Litigation trends, however, offer a momentary reprieve. The frequency of class action filings following breach notifications declined slightly—51 lawsuits out of 518 disclosure events, down from 58 the prior year. For the first time in five years, this metric reversed course. The slowing velocity of privacy statute lawsuits, particularly those targeting web tracking and cookie technologies, may indicate some degree of litigation fatigue or evolving strategy among plaintiffs’ counsel. Still, the underlying legal exposure remains—especially with the increase in settlements and ongoing regulatory attention from state attorneys general and federal bodies such as the Office for Civil Rights (OCR) within the U.S. Department of Health and Human Services (HHS).

The DSIR report also devotes significant attention to the role of social engineering in modern breaches. Techniques like spear phishing, vishing, multifactor authentication (MFA) fatigue, and direct social manipulation of help desk staff are supplanting malware as the tools of choice for threat actors. With compromised credentials, attackers are bypassing perimeter defenses and exploiting insufficient identity and access controls. The emphasis, therefore, shifts from detection to denial—limiting the damage potential of breached accounts by enforcing least-privilege principles and rigorous role-based access control.

Interestingly, while artificial intelligence (AI) continues to dominate conversations in both technological and regulatory domains, the DSIR 2025 Report notes that AI has not yet emerged as a primary tool in the execution of cyberattacks. Despite its prominence in public discourse and policy debates, threat actors are still relying on human manipulation, compromised credentials, and well-worn entry points. This observation doesn’t downplay AI’s potential to impact the threat landscape—particularly in areas like phishing automation or synthetic identity creation—but it does emphasize that the most common risks remain rooted in exploitable human behavior and operational lapses. For practitioners, the message is clear: don’t get distracted by the horizon while leaving current vulnerabilities unaddressed.

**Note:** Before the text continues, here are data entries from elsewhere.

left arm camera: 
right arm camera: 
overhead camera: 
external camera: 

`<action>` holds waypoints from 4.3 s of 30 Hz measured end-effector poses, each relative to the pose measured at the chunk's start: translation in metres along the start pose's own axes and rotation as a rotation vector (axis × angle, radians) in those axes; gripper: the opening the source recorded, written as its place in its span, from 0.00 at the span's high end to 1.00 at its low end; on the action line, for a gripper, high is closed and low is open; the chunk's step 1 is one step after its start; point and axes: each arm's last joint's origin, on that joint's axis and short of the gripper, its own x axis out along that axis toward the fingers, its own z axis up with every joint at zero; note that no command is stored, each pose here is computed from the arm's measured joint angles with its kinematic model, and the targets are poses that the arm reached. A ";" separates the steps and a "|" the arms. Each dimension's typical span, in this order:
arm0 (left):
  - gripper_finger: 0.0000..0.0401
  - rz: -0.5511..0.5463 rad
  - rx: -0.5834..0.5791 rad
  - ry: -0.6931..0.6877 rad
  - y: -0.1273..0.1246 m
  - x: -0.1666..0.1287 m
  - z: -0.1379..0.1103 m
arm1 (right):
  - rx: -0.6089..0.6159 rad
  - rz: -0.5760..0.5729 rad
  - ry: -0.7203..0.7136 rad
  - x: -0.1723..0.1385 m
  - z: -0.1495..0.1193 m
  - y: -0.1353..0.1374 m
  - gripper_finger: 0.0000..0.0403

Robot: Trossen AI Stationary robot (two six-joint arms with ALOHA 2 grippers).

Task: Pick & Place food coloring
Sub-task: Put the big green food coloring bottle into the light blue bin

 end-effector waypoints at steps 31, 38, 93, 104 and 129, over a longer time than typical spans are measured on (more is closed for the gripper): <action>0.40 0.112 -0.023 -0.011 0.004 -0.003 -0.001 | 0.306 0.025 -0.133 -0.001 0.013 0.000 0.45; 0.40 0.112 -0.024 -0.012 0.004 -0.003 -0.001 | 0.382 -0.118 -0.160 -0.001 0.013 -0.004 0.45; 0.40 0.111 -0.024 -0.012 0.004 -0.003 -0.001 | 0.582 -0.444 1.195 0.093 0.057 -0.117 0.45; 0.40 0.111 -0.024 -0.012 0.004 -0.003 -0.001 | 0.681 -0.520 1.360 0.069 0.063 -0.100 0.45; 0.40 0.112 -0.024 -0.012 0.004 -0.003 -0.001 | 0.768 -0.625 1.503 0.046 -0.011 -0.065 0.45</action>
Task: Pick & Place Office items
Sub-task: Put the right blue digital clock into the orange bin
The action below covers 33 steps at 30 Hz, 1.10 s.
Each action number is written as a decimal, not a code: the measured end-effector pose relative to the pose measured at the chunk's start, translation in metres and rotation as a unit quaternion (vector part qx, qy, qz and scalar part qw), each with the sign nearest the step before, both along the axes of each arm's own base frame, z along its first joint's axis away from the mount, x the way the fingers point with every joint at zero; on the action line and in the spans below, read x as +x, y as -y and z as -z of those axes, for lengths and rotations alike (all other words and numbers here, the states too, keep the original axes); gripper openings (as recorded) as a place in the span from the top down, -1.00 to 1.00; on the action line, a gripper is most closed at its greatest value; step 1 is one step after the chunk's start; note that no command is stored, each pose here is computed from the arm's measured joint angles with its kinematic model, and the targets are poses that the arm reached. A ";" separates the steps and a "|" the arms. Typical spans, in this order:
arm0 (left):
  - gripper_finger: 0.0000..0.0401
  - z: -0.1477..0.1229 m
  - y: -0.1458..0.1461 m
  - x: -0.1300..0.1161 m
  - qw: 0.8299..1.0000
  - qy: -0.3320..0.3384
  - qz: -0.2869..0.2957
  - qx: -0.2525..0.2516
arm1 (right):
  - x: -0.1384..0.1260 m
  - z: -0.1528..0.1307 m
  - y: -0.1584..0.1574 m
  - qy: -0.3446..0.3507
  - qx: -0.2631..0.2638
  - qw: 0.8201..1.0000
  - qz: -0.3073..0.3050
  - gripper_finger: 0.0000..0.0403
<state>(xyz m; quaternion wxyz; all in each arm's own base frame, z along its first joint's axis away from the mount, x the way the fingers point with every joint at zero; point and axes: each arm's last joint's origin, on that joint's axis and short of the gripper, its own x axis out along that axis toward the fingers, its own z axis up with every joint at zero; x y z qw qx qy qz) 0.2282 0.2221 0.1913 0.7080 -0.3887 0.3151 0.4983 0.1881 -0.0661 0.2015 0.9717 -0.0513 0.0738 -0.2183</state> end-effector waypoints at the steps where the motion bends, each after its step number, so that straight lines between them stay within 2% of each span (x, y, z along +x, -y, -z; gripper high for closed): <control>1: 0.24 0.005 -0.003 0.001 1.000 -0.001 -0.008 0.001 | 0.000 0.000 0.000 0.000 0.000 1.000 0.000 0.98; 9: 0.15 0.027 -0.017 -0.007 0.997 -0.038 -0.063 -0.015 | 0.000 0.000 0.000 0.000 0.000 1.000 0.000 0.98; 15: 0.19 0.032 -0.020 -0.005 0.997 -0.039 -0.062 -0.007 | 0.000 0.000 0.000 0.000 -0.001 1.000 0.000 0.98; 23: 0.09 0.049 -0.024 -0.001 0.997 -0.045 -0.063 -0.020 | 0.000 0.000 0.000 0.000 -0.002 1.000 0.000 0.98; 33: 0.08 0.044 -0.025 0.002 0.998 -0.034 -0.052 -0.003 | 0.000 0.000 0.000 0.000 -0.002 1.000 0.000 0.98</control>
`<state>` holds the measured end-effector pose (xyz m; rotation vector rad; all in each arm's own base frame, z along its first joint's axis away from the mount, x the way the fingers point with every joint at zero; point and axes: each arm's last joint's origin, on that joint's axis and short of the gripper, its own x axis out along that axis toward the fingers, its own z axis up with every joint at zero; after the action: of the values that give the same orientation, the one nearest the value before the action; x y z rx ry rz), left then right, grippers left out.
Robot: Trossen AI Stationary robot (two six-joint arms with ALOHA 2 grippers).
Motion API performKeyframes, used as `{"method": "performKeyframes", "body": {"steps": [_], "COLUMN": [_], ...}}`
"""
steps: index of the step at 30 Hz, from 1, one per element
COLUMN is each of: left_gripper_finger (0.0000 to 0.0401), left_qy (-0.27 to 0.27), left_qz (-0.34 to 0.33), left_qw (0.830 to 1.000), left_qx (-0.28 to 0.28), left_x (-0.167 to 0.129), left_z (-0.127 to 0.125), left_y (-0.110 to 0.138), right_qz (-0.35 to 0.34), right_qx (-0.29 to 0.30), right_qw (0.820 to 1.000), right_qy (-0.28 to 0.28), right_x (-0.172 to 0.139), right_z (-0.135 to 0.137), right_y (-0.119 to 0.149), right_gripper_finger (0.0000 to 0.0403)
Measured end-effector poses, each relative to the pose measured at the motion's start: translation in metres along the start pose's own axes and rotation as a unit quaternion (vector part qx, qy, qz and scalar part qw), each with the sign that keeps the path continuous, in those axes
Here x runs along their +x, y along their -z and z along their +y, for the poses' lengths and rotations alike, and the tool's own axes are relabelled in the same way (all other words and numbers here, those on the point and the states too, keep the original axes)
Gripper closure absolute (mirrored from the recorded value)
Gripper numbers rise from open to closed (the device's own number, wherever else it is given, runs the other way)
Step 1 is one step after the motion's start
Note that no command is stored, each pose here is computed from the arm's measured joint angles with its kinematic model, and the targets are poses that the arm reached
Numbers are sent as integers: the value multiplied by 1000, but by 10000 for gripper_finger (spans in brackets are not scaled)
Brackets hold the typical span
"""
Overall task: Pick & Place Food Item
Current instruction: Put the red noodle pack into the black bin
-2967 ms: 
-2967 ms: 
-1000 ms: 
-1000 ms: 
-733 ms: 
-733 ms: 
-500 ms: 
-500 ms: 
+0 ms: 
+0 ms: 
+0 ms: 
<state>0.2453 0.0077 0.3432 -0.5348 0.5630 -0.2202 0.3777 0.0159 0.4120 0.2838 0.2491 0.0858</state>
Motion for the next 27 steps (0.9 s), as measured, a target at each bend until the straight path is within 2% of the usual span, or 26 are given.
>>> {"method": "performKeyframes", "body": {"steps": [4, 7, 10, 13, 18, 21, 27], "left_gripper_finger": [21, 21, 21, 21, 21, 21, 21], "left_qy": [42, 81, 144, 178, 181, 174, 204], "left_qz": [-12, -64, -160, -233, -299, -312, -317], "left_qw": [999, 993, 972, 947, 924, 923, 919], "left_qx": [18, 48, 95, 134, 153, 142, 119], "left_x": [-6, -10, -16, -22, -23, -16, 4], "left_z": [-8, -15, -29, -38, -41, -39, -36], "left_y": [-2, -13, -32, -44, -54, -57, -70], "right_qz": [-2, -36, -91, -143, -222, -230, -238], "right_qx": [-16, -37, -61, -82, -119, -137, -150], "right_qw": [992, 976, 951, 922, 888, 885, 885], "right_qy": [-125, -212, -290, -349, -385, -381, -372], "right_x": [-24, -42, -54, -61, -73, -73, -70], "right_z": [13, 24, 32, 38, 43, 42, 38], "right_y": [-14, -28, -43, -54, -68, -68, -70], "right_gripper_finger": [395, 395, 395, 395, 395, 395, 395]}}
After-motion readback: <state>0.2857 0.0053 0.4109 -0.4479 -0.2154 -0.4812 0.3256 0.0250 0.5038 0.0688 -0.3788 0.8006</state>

Vendor incidents, representing 27 percent of cases tracked, remain an enduring source of frustration. The report reiterates the absence of a silver bullet: third-party risk management must be formalized, actively maintained, and integrated into core governance. While incidents like those involving Change Healthcare and MOVEit are high profile, the root issue lies deeper—in overlooked offboarding protocols, stale contracts, and unclear data deletion responsibilities.

For the cybersecurity, information governance, and eDiscovery communities, the implications of the DSIR 2025 Report are layered. The decreasing cost of forensic response and the stabilization of ransomware represent genuine progress. But the surge in wire fraud and the persistence of fundamental missteps—like incomplete EDR deployment or inadequate post-incident remediation—signal the need for ongoing vigilance. Just as no EDR tool can monitor what it’s not configured to see, no organization can afford to let confidence in its response plans substitute for continuous testing and adaptation.

What emerges from BakerHostetler’s latest installment is a landscape in transition—not one of triumph, but of informed recalibration. Organizations are not merely reacting but beginning to anticipate. Risk is not eliminated, but increasingly contextualized. The question is no longer just how to respond, but how to recover smarter and rebuild stronger.

For professionals navigating the intersection of law, data, and security, the 2025 DSIR Report is not just a chronicle of breaches—it’s a blueprint for better decisions in the age of cyber uncertainty. And as that uncertainty persists, so must the commitment to readiness, resilience, and reflection.